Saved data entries
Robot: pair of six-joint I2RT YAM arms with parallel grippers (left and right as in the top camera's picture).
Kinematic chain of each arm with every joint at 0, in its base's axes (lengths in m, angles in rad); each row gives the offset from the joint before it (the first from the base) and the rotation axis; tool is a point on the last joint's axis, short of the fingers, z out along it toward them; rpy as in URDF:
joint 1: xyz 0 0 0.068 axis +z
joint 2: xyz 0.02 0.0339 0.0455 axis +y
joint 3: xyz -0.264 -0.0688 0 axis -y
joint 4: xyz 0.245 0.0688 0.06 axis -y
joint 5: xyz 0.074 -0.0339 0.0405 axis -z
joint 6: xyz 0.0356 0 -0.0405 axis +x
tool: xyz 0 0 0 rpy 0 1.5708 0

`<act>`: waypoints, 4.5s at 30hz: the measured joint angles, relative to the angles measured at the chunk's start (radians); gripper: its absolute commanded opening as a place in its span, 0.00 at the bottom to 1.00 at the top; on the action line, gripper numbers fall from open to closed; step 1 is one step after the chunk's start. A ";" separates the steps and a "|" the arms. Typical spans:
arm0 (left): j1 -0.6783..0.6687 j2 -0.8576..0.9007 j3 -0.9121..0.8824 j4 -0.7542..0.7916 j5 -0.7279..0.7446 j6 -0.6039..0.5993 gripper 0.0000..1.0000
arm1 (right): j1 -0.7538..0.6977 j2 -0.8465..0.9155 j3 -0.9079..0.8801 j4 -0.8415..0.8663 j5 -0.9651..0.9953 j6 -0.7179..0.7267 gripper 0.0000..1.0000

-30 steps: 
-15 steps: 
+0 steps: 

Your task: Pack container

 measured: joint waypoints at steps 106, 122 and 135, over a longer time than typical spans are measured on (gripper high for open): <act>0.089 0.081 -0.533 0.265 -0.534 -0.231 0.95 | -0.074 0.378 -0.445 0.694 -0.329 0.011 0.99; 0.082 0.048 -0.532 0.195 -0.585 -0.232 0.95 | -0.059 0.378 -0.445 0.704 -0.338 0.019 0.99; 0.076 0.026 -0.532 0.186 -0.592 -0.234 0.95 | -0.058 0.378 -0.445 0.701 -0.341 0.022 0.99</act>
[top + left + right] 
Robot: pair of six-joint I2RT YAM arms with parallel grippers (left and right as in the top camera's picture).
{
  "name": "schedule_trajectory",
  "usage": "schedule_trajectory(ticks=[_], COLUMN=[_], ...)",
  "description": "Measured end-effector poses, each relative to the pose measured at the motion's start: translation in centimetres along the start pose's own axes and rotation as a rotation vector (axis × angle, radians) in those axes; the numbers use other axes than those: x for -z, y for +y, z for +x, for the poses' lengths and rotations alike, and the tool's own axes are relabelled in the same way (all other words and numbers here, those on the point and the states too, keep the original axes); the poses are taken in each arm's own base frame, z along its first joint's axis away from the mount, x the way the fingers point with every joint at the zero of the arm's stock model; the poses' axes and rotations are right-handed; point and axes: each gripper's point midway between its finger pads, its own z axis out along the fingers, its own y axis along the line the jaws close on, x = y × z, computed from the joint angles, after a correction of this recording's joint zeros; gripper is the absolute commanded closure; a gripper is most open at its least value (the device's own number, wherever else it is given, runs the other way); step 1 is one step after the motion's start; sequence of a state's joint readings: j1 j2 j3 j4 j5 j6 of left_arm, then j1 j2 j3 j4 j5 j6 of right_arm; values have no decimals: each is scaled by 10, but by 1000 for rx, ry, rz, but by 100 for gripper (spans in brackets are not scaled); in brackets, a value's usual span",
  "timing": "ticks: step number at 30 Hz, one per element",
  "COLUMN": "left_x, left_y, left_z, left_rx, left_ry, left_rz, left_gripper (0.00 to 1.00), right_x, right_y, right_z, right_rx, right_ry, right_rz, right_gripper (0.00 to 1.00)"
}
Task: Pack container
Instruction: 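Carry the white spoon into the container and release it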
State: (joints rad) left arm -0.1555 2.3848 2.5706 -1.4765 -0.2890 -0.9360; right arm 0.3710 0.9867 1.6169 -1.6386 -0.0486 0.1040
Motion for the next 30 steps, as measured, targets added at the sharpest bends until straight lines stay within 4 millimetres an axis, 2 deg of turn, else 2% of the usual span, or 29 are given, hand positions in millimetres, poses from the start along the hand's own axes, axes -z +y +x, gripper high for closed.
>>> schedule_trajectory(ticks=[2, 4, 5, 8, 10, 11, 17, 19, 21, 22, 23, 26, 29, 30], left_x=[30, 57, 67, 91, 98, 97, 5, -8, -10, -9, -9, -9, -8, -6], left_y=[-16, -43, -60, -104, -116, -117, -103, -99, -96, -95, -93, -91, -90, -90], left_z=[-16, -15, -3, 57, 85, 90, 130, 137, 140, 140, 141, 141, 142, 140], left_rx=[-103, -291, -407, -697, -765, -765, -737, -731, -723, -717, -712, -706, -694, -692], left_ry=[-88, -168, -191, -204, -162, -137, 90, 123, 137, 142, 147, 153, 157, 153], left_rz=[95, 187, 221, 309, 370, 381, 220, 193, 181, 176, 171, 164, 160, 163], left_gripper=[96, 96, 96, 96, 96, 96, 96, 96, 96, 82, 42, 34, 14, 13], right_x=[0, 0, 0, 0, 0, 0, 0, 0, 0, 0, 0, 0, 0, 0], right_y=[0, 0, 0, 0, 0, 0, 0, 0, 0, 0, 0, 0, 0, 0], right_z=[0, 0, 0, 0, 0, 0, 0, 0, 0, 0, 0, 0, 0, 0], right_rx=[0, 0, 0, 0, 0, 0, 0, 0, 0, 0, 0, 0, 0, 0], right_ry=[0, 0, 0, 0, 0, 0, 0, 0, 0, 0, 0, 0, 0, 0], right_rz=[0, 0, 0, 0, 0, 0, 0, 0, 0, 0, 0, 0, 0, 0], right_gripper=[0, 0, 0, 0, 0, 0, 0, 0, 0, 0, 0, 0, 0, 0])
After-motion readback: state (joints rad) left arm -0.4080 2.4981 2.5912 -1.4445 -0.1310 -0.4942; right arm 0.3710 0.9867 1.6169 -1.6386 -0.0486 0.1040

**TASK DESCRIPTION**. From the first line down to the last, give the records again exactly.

**RESPONSE BOX**.
Robot: pair of six-joint I2RT YAM arms with parallel grippers (left and right as in the top camera's picture).
Kinematic chain of each arm with every joint at 0, in its base's axes (lengths in m, angles in rad); each row gives the offset from the joint before it (the first from the base) and the rotation axis; tool is a point on the last joint's axis, short of the fingers, z out along it toward them; rpy as in URDF:
joint 1: xyz 0 0 0.068 axis +z
joint 2: xyz 0.02 0.0339 0.0455 axis +y
joint 3: xyz -0.264 -0.0688 0 axis -y
joint 4: xyz 0.245 0.0688 0.06 axis -y
joint 5: xyz 0.074 -0.0339 0.0405 axis -z
joint 6: xyz 0.0356 0 -0.0405 axis +x
tool: xyz 0 0 0 rpy 0 1.5708 0

`<act>`: waypoints, 4.5s at 30hz: the measured joint angles, relative to the angles measured at the chunk's start (radians); gripper: its absolute commanded opening as a place in its span, 0.00 at the bottom to 1.00 at the top; on the action line, gripper numbers fall from open to closed; step 1 is one step after the chunk's start. A ";" separates the steps and a "|" the arms. Typical spans:
arm0 (left): j1 -0.6783..0.6687 j2 -0.8576..0.9007 j3 -0.9121..0.8824 j4 -0.7542..0.7916 j5 -0.7279..0.7446 j6 -0.6039..0.5993 gripper 0.0000..1.0000
arm1 (right): j1 -0.7538..0.6977 j2 -0.8465..0.9155 j3 -0.9079..0.8801 j4 -0.8415..0.8663 j5 -0.9651..0.9953 j6 -0.7179..0.7267 gripper 0.0000..1.0000

-30 steps: 
-15 steps: 
+0 steps: 

Your task: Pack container

 measured: joint waypoints at steps 106, 122 and 135, over a longer time than typical spans are measured on (gripper high for open): <act>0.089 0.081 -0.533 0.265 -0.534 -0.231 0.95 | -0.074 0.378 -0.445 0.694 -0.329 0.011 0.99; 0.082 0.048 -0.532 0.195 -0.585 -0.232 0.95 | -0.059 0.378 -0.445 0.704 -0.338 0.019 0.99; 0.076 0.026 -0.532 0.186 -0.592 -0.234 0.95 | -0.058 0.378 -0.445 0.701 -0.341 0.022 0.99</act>
[top + left + right] 
Robot: pair of six-joint I2RT YAM arms with parallel grippers (left and right as in the top camera's picture).
{
  "name": "schedule_trajectory",
  "usage": "schedule_trajectory(ticks=[_], COLUMN=[_], ...)",
  "description": "Measured end-effector poses, each relative to the pose measured at the motion's start: translation in centimetres along the start pose's own axes and rotation as a rotation vector (axis × angle, radians) in those axes; the numbers use other axes than those: x for -z, y for +y, z for +x, for the poses' lengths and rotations alike, and the tool's own axes are relabelled in the same way (all other words and numbers here, those on the point and the states too, keep the original axes); the poses are taken in each arm's own base frame, z along its first joint's axis away from the mount, x the way the fingers point with every joint at the zero of the arm's stock model; the poses' axes and rotations are right-handed; point and axes: each gripper's point midway between its finger pads, its own z axis out along the fingers, its own y axis along the line the jaws close on, x = y × z, computed from the joint angles, after a correction of this recording's joint zeros; gripper is the absolute commanded closure; a gripper is most open at its least value (the device's own number, wherever else it is given, runs the other way); step 1 is one step after the motion's start; sequence of a state's joint readings: j1 j2 j3 j4 j5 j6 of left_arm, then j1 j2 j3 j4 j5 j6 of right_arm; values have no decimals: each is scaled by 10, but by 1000 for rx, ry, rz, but by 100 for gripper (spans in brackets are not scaled); in brackets, a value's usual span",
  "timing": "ticks: step number at 30 Hz, one per element",
  "COLUMN": "left_x, left_y, left_z, left_rx, left_ry, left_rz, left_gripper (0.00 to 1.00), right_x, right_y, right_z, right_rx, right_ry, right_rz, right_gripper (0.00 to 1.00)"
}
Task: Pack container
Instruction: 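Carry the white spoon into the container and release it
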State: (joints rad) left arm -0.1555 2.3848 2.5706 -1.4765 -0.2890 -0.9360; right arm 0.3710 0.9867 1.6169 -1.6386 -0.0486 0.1040
Motion for the next 30 steps, as measured, targets added at the sharpest bends until straight lines stay within 4 millimetres an axis, 2 deg of turn, else 2% of the usual span, or 29 are given, hand positions in millimetres, poses from the start along the hand's own axes, axes -z +y +x, gripper high for closed.
>>> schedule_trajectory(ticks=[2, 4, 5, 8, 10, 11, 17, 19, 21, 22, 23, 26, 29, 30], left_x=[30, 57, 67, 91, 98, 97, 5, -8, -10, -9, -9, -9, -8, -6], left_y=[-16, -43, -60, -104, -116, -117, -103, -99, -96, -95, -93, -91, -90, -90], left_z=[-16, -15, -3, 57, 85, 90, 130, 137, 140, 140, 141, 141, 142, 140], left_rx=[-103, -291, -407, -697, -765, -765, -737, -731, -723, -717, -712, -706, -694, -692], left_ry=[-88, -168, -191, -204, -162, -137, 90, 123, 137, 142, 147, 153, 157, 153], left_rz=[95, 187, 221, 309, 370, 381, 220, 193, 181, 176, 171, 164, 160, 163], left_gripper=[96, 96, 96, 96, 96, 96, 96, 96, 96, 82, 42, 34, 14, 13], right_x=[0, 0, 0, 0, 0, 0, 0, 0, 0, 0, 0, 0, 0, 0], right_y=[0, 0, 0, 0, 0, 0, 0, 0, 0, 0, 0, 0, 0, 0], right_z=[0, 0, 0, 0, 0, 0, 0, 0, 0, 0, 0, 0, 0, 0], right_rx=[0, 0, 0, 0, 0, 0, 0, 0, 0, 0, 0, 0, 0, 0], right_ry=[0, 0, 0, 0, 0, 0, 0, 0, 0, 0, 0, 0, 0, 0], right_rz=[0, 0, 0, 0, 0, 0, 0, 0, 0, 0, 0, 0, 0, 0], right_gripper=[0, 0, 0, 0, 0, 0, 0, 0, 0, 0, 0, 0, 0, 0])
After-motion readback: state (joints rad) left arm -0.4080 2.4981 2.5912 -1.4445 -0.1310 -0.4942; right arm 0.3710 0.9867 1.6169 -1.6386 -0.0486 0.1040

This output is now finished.